When her sister, Dr. Gulshan Abbas, was abducted by the Chinese regime in retaliation for Rushan's human rights work, it set off an international campaign to expose China's genocide against the Uyghur people. Abbas understood the cost of silence from her early work inside Guantánamo Bay as a translator to briefing U.S. military and intelligence officials.
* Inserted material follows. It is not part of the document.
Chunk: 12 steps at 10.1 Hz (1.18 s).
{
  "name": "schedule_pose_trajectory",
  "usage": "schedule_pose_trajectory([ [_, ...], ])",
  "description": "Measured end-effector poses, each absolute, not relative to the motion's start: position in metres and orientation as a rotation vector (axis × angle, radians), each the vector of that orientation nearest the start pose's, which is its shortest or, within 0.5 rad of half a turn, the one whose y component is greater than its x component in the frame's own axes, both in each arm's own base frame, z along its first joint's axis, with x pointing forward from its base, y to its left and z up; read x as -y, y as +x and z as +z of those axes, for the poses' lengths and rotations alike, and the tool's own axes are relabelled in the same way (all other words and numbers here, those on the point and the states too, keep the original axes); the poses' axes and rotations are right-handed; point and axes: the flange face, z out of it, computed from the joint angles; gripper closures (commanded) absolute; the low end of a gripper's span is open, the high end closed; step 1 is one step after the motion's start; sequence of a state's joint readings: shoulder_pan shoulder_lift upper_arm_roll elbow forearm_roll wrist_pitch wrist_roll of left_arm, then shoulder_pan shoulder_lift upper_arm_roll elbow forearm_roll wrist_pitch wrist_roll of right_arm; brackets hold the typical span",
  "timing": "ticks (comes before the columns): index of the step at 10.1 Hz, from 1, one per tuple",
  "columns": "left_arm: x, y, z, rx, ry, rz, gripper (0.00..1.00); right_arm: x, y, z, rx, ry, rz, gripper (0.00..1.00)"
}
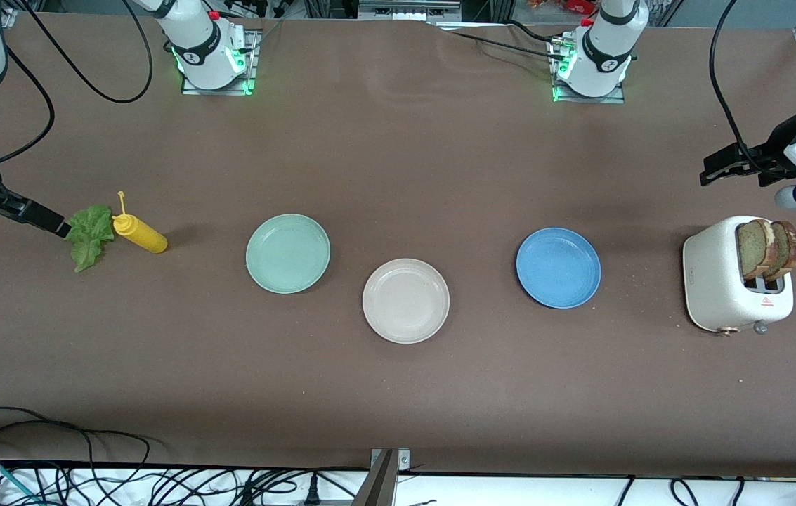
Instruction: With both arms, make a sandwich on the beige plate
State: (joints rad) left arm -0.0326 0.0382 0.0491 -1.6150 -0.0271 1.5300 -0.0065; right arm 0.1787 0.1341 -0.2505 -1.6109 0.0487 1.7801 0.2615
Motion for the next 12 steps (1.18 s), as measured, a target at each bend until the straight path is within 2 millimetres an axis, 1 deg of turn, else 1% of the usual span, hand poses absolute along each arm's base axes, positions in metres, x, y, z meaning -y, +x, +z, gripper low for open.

She leveraged her voice when speaking to Congress, the European Parliament, and at the United Nations, where her advocacy helped shape global policy and compel nations to recognize the CCP's atrocities. Her fight led to the groundbreaking UN Human Rights Office report delivered by Michelle Bachelet in 2022, which formally declared China's treatment of Uyghurs may constitute crimes against humanity. Blending firsthand testimony with investigative insight, Unbroken exposes a state campaign of mass surveillance, forced sterilization, family separation, and cultural erasure.
But it also celebrates the resilience of women, diaspora communities, and grassroots movements across continents. Unbroken is a powerful blueprint for resistance—a deeply human story of how one woman challenged a superpower and built a global coalition for justice.
For readers of I Am Malala, Know My Name, and The Sun Does Shine, this memoir affirms that the fight for Uyghur freedom is not only a national cause—it is a defining struggle for the soul of humanity.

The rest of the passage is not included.